# Comparative Effectiveness Research in Axial Spondyloarthritis

> **NIH NIH K23** · COLUMBIA UNIVERSITY HEALTH SCIENCES · 2020 · $170,507

## Abstract

PROJECT ABSTRACT
This proposal will provide Dr. Runsheng Wang with the vital training needed to achieve her long-term goal of
becoming an independent clinical investigator in comparative effectiveness research in axial spondyloarthritis
(axSpA), with an overall research program aimed at optimizing clinical management of patients with axSpA
and improving axSpA outcomes.
Limited evidence is available to guide clinicians and patients to make an individualized treatment plan based
on current group level effectiveness and safety data of therapeutic agents. Traditional head-to-head
randomized clinical trials are limited by small number of study arms, high cost, and inability to measure
individual treatment effects. N-of-1 trials use multi-crossover to address patient-treatment interaction and to
measure individual responses to different therapies.
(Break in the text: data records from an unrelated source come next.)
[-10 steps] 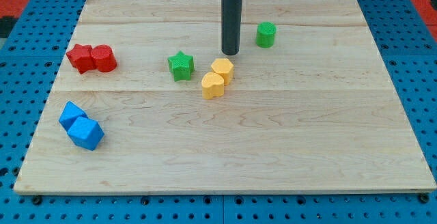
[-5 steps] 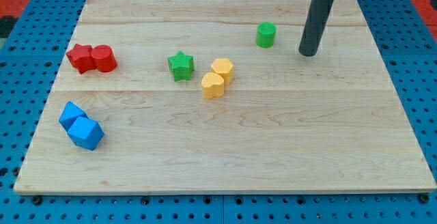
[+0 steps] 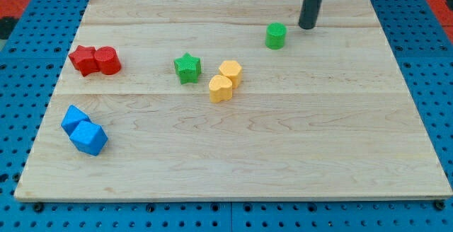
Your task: Place the green circle vertically to the yellow hexagon
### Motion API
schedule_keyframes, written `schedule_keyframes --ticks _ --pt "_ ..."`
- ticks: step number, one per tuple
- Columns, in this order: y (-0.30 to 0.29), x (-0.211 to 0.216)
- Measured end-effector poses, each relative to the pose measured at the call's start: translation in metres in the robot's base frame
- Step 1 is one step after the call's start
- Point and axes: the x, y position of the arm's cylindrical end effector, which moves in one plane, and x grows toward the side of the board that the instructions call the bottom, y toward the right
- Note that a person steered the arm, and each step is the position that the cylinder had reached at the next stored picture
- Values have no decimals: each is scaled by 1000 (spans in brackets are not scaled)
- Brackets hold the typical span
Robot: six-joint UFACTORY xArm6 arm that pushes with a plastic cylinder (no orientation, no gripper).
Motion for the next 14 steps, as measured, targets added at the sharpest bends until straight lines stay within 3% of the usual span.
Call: schedule_keyframes --ticks 2,10,11,12,14 --pt "-42 21" --pt "-17 21" --pt "-11 30" --pt "12 80" --pt "-56 25"
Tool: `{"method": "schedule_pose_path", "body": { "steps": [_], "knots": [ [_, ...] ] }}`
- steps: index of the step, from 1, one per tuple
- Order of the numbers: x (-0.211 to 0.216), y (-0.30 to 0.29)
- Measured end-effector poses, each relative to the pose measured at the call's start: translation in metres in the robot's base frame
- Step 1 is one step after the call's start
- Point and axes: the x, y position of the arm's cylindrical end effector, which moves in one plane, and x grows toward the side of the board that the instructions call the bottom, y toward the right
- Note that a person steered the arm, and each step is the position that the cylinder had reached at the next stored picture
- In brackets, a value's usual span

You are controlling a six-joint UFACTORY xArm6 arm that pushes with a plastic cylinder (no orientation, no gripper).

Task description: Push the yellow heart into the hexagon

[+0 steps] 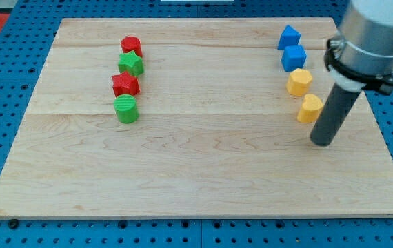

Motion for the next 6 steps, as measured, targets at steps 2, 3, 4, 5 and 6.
{"method": "schedule_pose_path", "body": {
  "steps": [2, 3, 4, 5, 6],
  "knots": [
    [-0.052, -0.05],
    [-0.078, -0.052],
    [-0.078, -0.027],
    [-0.094, 0.001],
    [-0.138, 0.031]
  ]
}}
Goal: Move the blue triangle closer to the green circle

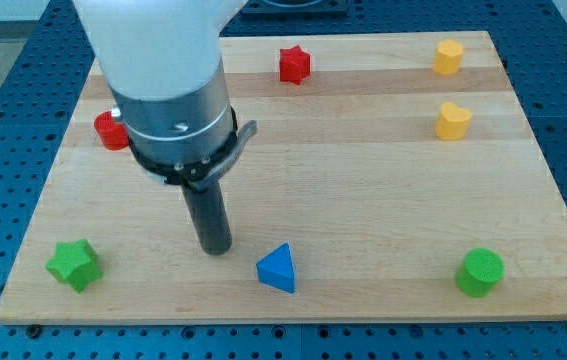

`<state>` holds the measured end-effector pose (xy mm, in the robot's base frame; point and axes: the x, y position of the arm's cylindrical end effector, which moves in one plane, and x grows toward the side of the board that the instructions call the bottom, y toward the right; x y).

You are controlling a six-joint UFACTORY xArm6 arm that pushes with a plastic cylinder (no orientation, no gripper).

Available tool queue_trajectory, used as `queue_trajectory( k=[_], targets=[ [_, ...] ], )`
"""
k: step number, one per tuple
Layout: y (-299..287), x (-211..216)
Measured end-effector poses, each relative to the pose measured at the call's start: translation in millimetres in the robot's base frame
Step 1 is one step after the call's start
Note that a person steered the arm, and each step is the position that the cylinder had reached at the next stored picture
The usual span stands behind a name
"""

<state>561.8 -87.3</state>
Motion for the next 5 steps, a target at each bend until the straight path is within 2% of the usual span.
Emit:
queue_trajectory(
  k=[1,5],
  targets=[
    [0,18],
    [60,16]
  ],
)
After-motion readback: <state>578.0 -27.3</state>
Recent advances in biomedical informatics make it
possible to transform everyday clinical care to robust well designed n-of-1 trials. An EHR-based computable
phenotyping algorithm would improve cohort identification and reduce the complexity of patient recruitment
during such trials. Therefore, I hypothesize that N-of-1 trials would identify the most effective therapeutic
agents for symptom control in individuals. In the long-term, pragmatic, large scale N-of-1 trials would
provide the opportunity to study comparative effectiveness of different drugs in the real world setting.
Innovative trial design and bioinformatics tools for cohort identification and systemic data collection will be
key elements, among others, in facilitating future comparative effectiveness research in axSpA.
The overall goal of this proposal is to test the feasibility of N-of-1 trials of two NSAIDs in axSpA and to develop
informatics tools to facilitate the planning and implementation of such trials in a larger scale. The proposed
series of N-of-1 trials will provide a framework for comparative effectiveness of other therapeutic agents in
patients with axSpA. Coupled with an EHR-based cohort identification tool, this trial design will increase
therapeutic precision in individual patients and promote patient-centered research and personalized medicine
in axSpA.

## Key facts

- **NIH application ID:** 9892603
- **Project number:** 1K23AR074560-01A1
- **Recipient organization:** COLUMBIA UNIVERSITY HEALTH SCIENCES
- **Principal Investigator:** Runsheng Wang
- **Activity code:** K23 (R01, R21, SBIR, etc.)
- **Funding institute:** NIH
- **Fiscal year:** 2020
- **Award amount:** $170,507
- **Award type:** 1
- **Project period:** 2020-08-15 → 2021-02-28

## Primary source

NIH RePORTER: https://reporter.nih.gov/project-details/9892603

## Citation

> US National Institutes of Health, RePORTER application 9892603, Comparative Effectiveness Research in Axial Spondyloarthritis (1K23AR074560-01A1). Retrieved via AI Analytics 2026-05-25 from https://api.ai-analytics.org/grant/nih/9892603. Licensed CC0.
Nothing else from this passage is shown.